(Stored data entries)
Start of Block

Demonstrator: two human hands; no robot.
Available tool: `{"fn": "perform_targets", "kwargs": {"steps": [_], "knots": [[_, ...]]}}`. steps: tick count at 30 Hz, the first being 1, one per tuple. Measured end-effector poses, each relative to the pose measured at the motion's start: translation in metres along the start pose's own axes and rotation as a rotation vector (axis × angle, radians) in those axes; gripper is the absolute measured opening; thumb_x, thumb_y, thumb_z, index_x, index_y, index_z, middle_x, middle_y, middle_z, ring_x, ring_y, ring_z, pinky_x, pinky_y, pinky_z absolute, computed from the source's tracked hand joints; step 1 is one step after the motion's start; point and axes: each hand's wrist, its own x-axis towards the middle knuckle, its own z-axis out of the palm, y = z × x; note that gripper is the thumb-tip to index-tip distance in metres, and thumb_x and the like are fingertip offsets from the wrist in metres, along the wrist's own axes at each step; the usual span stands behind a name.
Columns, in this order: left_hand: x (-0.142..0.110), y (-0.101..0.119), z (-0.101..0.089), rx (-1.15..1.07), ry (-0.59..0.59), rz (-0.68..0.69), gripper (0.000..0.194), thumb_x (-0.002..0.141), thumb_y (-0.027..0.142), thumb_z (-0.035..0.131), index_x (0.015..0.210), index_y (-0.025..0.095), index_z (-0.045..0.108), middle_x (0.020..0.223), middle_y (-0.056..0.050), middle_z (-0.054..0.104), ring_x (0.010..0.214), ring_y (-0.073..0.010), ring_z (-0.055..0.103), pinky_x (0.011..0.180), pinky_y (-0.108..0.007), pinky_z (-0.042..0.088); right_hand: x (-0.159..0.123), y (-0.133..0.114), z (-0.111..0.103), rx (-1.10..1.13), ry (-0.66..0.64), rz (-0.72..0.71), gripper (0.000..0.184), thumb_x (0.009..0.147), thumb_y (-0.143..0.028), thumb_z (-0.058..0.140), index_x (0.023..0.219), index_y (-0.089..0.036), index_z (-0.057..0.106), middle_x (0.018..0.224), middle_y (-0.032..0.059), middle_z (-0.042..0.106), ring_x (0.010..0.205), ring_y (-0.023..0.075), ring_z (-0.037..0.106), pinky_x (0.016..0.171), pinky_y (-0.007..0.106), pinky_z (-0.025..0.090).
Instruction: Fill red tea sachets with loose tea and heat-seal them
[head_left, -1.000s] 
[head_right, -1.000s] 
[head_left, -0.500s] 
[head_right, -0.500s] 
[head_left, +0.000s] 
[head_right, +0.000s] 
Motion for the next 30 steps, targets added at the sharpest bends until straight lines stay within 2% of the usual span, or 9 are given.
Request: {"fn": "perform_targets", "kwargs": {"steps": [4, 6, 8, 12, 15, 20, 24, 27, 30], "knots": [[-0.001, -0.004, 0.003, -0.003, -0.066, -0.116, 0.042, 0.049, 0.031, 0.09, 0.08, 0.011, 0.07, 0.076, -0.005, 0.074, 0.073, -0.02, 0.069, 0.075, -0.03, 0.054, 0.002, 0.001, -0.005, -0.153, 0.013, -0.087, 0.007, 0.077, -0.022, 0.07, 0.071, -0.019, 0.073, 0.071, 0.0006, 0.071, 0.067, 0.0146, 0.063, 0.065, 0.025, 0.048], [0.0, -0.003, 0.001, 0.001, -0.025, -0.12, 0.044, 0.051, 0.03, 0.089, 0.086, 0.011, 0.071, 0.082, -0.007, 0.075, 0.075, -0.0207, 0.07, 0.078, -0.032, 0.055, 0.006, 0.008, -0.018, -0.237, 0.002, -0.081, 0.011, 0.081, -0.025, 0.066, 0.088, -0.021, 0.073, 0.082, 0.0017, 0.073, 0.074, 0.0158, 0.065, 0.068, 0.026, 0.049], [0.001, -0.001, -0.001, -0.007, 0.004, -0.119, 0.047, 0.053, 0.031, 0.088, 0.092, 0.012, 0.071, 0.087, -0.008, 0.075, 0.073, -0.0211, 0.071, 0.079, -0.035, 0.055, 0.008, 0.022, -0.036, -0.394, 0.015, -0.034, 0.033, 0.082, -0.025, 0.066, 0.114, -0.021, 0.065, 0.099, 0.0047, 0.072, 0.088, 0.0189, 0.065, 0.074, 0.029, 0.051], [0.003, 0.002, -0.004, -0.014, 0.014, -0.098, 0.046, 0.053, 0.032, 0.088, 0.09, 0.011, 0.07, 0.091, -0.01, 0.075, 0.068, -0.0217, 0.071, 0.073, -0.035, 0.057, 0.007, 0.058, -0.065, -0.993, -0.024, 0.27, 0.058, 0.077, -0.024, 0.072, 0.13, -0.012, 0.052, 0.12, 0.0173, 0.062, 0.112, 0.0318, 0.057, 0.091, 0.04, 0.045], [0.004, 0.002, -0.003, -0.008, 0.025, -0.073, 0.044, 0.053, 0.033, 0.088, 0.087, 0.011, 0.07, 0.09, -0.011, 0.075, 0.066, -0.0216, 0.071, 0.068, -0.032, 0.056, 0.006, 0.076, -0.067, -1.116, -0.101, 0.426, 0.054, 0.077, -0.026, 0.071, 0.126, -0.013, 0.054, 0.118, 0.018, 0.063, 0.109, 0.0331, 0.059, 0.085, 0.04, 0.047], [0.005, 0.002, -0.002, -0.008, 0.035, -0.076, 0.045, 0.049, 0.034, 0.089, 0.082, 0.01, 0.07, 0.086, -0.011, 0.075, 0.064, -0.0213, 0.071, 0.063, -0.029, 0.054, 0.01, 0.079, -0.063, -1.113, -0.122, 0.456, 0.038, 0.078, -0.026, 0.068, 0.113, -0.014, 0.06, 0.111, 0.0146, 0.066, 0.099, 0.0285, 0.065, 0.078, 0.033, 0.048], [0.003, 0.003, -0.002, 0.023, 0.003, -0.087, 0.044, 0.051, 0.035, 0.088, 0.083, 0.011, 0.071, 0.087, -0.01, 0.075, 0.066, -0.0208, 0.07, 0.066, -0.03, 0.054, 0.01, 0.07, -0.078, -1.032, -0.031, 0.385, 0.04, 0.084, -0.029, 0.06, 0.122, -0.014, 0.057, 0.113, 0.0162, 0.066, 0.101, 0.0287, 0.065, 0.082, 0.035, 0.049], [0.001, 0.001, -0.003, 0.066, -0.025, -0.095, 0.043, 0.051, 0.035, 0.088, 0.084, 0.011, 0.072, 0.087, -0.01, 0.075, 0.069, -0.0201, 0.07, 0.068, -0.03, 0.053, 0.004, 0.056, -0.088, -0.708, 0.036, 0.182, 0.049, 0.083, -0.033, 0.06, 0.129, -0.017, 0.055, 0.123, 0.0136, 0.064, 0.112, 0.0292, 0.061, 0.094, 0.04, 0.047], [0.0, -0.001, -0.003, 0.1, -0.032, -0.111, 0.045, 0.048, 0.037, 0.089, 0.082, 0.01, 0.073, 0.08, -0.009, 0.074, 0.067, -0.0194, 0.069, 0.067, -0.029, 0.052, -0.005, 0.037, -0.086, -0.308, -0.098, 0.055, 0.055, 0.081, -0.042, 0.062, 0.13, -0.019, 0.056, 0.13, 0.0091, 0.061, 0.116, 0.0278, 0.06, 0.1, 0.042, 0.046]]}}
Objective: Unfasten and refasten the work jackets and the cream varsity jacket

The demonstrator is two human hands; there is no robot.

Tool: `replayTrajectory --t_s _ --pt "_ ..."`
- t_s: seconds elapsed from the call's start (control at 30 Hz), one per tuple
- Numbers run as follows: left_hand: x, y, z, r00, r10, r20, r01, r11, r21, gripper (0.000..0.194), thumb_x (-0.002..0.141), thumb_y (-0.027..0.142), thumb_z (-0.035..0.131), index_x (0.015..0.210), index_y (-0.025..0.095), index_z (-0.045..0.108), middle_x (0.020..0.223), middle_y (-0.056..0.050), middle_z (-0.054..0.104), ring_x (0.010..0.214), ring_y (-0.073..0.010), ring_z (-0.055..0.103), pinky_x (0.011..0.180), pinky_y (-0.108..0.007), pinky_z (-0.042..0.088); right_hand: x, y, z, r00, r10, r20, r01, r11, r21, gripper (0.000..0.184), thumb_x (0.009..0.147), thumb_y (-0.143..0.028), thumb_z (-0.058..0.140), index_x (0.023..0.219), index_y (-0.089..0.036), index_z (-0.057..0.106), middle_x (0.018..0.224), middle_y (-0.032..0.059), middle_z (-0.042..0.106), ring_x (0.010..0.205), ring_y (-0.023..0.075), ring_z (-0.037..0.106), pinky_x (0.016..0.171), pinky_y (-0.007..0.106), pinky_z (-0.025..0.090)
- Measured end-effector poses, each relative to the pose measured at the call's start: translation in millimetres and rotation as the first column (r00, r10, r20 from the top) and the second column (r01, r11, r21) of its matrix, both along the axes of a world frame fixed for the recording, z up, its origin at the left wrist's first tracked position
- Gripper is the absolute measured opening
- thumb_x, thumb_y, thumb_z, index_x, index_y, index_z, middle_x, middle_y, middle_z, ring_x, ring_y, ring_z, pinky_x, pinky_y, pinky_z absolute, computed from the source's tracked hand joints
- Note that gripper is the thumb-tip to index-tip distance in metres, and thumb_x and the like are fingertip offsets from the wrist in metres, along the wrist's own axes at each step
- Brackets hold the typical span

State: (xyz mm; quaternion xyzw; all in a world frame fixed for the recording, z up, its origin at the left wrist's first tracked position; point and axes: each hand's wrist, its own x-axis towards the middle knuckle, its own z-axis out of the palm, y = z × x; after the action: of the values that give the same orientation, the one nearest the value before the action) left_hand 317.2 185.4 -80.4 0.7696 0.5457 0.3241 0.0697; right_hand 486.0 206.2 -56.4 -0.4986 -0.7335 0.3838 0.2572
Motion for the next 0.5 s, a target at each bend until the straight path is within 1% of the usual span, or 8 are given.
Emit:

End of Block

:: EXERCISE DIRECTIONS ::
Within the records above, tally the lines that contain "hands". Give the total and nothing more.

:: TASK ANSWER ::
2